13 juillet 2026

Actualité sociale 2026 : les principales réformes du droit du travail à retenir

Plusieurs évolutions importantes du droit du travail entrent en vigueur en 2026 et 2027. Arrêts de travail, accidents du travail, visite de reprise ou encore rupture conventionnelle : ces nouvelles mesures auront un impact direct sur les employeurs et les salariés.

Découvrez les principales réformes sociales à anticiper dès maintenant afin de sécuriser vos pratiques RH et rester en conformité avec la réglementation.

Revalorisation du SMIC au 1er juin 2026

Depuis le 1er juin 2026, le salaire minimum interprofessionnel de croissance (SMIC) a été revalorisé :

  • 12,31 € brut par heure (+0,29 €)
  • 1 867,02 € brut par mois

Les employeurs doivent veiller à mettre à jour leurs bulletins de paie ainsi que leurs grilles de rémunération afin de respecter ce nouveau minimum légal.

Arrêts de travail : une durée désormais plafonnée

À compter du 1er septembre 2026, la durée des arrêts de travail sera davantage encadrée.

  • Le premier arrêt de travail ne pourra pas excéder 31 jours.
  • La prolongation sera limitée à 62 jours.

Toutefois, le médecin pourra exceptionnellement prescrire une durée supérieure, à condition de motiver sa décision.

Accidents du travail et maladies professionnelles : limitation des indemnités journalières

À partir du 1er janvier 2027, l’indemnisation versée au titre des accidents du travail et des maladies professionnelles sera plafonnée.

Les indemnités journalières de sécurité sociale (IJSS) ne pourront plus être versées au-delà d’une durée maximale de quatre ans.

Cette réforme vise à harmoniser les dispositifs d’indemnisation et pourrait avoir des conséquences importantes sur la gestion des absences longues au sein des entreprises.

Visite de reprise : une obligation assouplie

Depuis le 15 juin 2026, l’organisation de la visite médicale de reprise n’est plus systématiquement obligatoire.

L’employeur peut être dispensé de cette formalité lorsque :

  • Le salarié a bénéficié d’une visite de pré-reprise dans les 30 jours précédant son retour ;
  • Aucune réserve ou préconisation d’aménagement n’a été formulée par le médecin du travail.

La visite de reprise demeure toutefois obligatoire dès lors qu’elle est demandée par le médecin du travail, le salarié ou l’employeur.

Rupture conventionnelle : une baisse de l’indemnisation chômage

À compter du 1er septembre 2026, la durée maximale d’indemnisation chômage à la suite d’une rupture conventionnelle sera réduite.

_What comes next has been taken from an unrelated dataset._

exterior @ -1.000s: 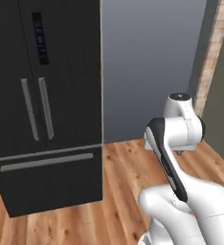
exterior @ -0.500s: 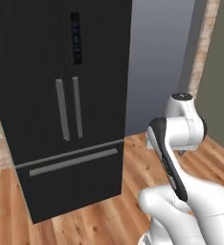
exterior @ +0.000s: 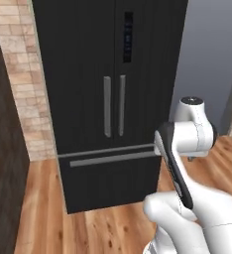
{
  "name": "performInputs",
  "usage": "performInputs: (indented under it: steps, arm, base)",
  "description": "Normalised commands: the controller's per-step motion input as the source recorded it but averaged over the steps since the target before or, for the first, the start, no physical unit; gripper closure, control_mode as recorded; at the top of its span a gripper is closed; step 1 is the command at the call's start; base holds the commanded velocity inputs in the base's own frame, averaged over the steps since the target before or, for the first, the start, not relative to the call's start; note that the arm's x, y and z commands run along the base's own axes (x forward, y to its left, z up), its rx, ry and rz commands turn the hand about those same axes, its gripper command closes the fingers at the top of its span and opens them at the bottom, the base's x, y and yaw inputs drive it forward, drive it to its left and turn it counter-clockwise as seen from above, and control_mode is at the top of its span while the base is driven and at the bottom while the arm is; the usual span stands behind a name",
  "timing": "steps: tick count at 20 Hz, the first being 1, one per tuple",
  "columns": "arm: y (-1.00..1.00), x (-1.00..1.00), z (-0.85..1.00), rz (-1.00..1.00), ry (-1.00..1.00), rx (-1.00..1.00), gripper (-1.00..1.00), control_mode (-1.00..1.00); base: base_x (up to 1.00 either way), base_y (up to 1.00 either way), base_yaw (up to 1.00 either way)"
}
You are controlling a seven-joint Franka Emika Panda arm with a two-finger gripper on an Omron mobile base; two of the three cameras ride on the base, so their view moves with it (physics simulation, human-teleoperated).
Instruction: Place one of the steaks on the plate and the other in the bowl. Then place the bowl in the fridge.
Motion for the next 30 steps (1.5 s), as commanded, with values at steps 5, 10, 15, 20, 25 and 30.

  • Salariés de 55 ans et moins : passage de 18 mois à 15 mois.
  • Salariés de plus de 55 ans : réduction de 22,5 à 27 mois vers une durée maximale de 20,5 mois.

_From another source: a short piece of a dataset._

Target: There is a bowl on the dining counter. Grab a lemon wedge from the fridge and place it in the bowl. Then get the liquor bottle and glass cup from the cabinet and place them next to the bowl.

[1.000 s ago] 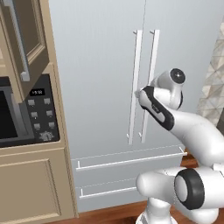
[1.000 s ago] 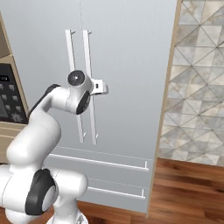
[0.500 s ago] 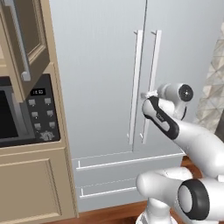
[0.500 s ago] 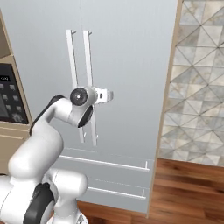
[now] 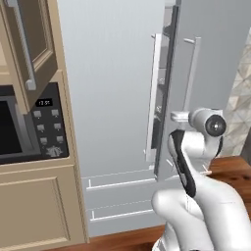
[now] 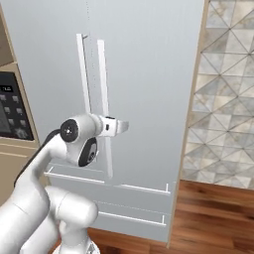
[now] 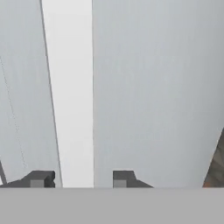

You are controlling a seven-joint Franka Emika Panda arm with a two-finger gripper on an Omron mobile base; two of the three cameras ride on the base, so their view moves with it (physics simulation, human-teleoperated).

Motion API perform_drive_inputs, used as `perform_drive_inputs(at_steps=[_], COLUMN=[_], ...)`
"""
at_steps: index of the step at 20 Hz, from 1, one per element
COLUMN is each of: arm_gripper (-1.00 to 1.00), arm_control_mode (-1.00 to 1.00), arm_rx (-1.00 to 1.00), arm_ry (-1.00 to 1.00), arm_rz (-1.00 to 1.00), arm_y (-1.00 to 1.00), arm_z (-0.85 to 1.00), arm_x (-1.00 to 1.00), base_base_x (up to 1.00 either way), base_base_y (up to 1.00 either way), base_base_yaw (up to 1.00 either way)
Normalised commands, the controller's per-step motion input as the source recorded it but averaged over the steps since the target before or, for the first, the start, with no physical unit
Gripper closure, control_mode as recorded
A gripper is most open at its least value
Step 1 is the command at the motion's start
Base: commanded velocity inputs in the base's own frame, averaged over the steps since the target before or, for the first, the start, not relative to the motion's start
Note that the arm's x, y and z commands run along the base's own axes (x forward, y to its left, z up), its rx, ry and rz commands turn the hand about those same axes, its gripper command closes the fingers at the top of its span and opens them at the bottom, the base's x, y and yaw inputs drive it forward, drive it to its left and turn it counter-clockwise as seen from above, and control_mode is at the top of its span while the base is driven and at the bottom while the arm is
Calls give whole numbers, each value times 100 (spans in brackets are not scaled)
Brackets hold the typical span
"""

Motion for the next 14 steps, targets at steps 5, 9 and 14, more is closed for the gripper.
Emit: perform_drive_inputs(at_steps=[5,9,14], arm_gripper=[-100,-100,-100], arm_control_mode=[-100,-100,-100], arm_rx=[0,-2,-37], arm_ry=[3,1,1], arm_rz=[-17,-1,8], arm_y=[-86,-19,78], arm_z=[2,0,1], arm_x=[-97,-98,-91], base_base_x=[0,0,0], base_base_y=[0,0,0], base_base_yaw=[0,0,0])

Cette mesure vise à favoriser un retour plus rapide à l’emploi et devra être intégrée dans les réflexions des entreprises lors de négociations de départ.

Les dates clés à retenir

  • 15 juin 2026 : assouplissement de la visite de reprise.
  • 1er septembre 2026 : nouvelles règles concernant les arrêts de travail et la rupture conventionnelle.
  • 1er janvier 2027 : plafonnement des indemnités journalières en cas d’accident du travail ou de maladie professionnelle.

Anticiper ces évolutions sociales

Ces réformes sociales nécessitent une vigilance particulière de la part des employeurs afin d’adapter leurs pratiques RH, leurs procédures internes et leur communication auprès des salariés.

Un accompagnement spécialisé permet d’anticiper les impacts de ces évolutions réglementaires et de sécuriser la gestion sociale de l’entreprise.